Senior Director, QSP/ PBPK Modeling

Kiniksa Pharmaceuticals is a commercial‑stage biopharmaceutical company developing and commercializing novel therapies for diseases with unmet need, with a focus on cardiovascular indications. With deep expertise in immunology and inflammation, Kiniksa is advancing a growing portfolio of approved and investigational medicines, anchored by its lead product, ARCALYST®, the first and only FDA‑approved therapy for recurrent pericarditis. Grounded in rigorous science and bold innovation, the company fosters a highly collaborative, patient‑first culture led by accomplished life sciences leaders. At Kiniksa, talented individuals are trusted and empowered to make a real impact—shaping the future of medicine while improving the lives of patients who need it most.

Kiniksa is seeking a highly experienced Senior Director of QSP/PBPK Modeling to lead the development and application of quantitative pharmacology models to support drug discovery and development programs. This role will be responsible for generating and implementing empirical and mechanistic pharmacology models to inform human pharmacokinetics (PK), pharmacodynamics (PD), dose selection, and overall clinical strategy, leveraging integrated non-clinical and clinical data.

The successful candidate will serve as a scientific and strategic leader, partnering cross‑functionally with Research, Translational Medicine, Clinical Pharmacology, Clinical Development, and Regulatory teams to ensure model‑informed decision making across the portfolio.

This is an excellent opportunity for candidates who work with a sense of urgency, enjoy distilling complexity into clarity, can effectively align inputs from different perspectives, and can think critically to synthesize information. Emphasis will be on prior drug development experience, good communication skills (verbal, written and non-verbal), problem-solving skills, and an adaptable growth mindset.

This role is based in our Lexington, MA office and requires employees to be onsite five days per week

Key Responsibilities (including, But Not Limited To)
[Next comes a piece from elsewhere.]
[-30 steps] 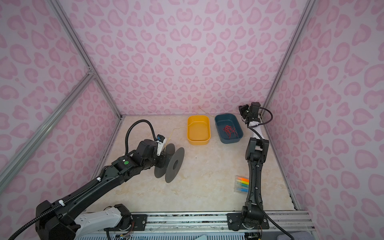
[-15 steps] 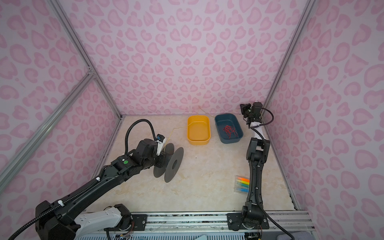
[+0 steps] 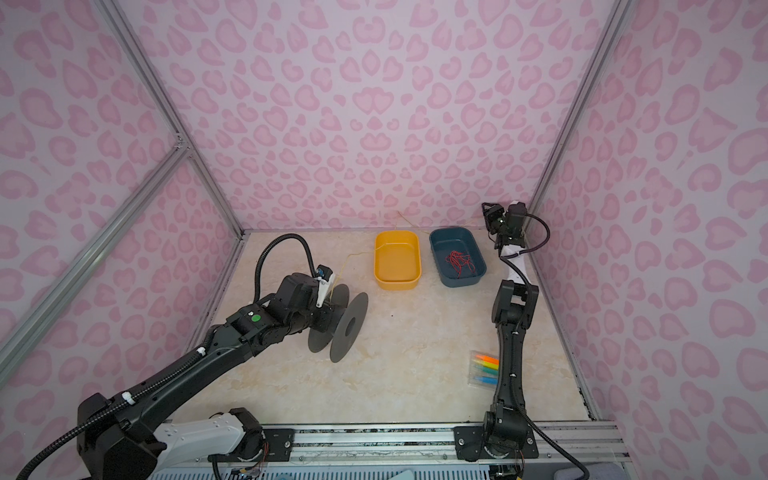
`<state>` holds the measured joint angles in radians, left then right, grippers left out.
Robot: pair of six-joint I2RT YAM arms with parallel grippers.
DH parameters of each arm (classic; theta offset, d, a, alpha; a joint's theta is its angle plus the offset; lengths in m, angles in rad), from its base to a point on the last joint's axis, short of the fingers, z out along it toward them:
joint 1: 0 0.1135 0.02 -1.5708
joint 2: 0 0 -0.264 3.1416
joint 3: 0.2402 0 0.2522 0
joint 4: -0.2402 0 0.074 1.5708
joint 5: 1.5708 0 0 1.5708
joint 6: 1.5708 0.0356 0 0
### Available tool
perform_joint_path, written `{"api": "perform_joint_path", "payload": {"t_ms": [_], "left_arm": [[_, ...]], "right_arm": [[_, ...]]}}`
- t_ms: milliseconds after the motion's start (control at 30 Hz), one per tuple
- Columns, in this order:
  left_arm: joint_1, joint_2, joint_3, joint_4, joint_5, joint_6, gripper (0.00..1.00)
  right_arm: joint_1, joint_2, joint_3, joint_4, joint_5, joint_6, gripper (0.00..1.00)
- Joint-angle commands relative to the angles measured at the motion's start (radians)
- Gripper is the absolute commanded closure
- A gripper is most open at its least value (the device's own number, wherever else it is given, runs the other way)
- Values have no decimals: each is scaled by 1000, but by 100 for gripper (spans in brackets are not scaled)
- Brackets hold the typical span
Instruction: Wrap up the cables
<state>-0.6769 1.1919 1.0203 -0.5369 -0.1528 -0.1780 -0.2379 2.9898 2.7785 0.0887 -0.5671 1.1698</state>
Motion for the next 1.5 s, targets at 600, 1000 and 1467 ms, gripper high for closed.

• Lead the design, development, validation, and application of pharmacology models, including empirical (nonlinear mixed effects, exposure–response) and mechanistic models (PBPK, QSP, systems PK/PD).
• Integrate non-clinical PK/PD, efficacy, and biomarker data with emerging clinical PK/PD and biomarker data to inform human PK predictions, dose selection, and clinical trial design.
• Provide quantitative support for first‑in‑human (FIH), dose escalation, and proof‑of‑concept studies.
• Drive model‑informed drug development (MIDD) strategies across programs, influencing key development and portfolio decisions.
• Partner closely with Clinical Pharmacology and Translational Medicine to ensure alignment between pharmacology modeling, bioanalytical strategies, and clinical endpoints.
• Author and review modeling sections for INDs, IBs, clinical study reports, and regulatory briefing documents, and support regulatory interactions as a subject matter expert.
• Ensure scientific rigor, documentation quality, and regulatory readiness of all modeling deliverables.
• Evaluate and implement new modeling methodologies, platforms, and best practices consistent with industry and regulatory expectations.
  
  

Required Qualifications

• Ph.D. in Pharmacology, Pharmaceutics, Pharmaceutical Sciences, Biomedical Engineering, Applied Mathematics, or a related quantitative discipline.
• 10 years of relevant experience in quantitative pharmacology, pharmacometrics, or systems pharmacology within biotech or pharmaceutical R&D, with demonstrated progression to scientific leadership roles.
• Deep hands‑on expertise in nonlinear mixed‑effects modeling (e.g., population PK/PD, exposure–response), mechanistic PK/PD modeling (e.g., PBPK, TMDD, systems pharmacology) and translation of non‑clinical PK/PD to human dose prediction using standard modeling software (e.g. Matlab / SimBiology, OSP Suite, Simcyp, Gastroplus, Monolix, R)
• Strong understanding of drug development, clinical trial design, and regulatory expectations related to pharmacology and pharmacometrics, experience contributing regulatory interactions related to modeling and simulation and proven experience applying modeling approaches to clinical decision making, particularly for early‑stage development programs.
  
  

Demonstrated ability to clearly communicate complex quantitative concepts to multidisciplinary, non‑modeling audiences.

Compensation decisions are based on objective criteria including role responsibilities, experience/qualifications, internal equity, geographic location, and external market benchmarks.

Pay Range

$281,000 - $299,000 USD

Kiniksa is an Equal Opportunity employer and will consider you without regard to your race, color, religion, sex, sexual orientation, gender identity, transgender status, age, genetics, national origin, protected veteran status, or disability status, or any other legally protected category. We will ensure that individuals with disabilities are provided reasonable accommodation to participate in the job application or interview process, to perform essential job functions, and to receive other benefits and privileges of employment. Please contact us to request accommodation.

Kiniksa does not accept unsolicited resumes from staffing agencies or search firms. Any resumes submitted without a signed agreement will be considered property of Kiniksa, and no fees will be paid.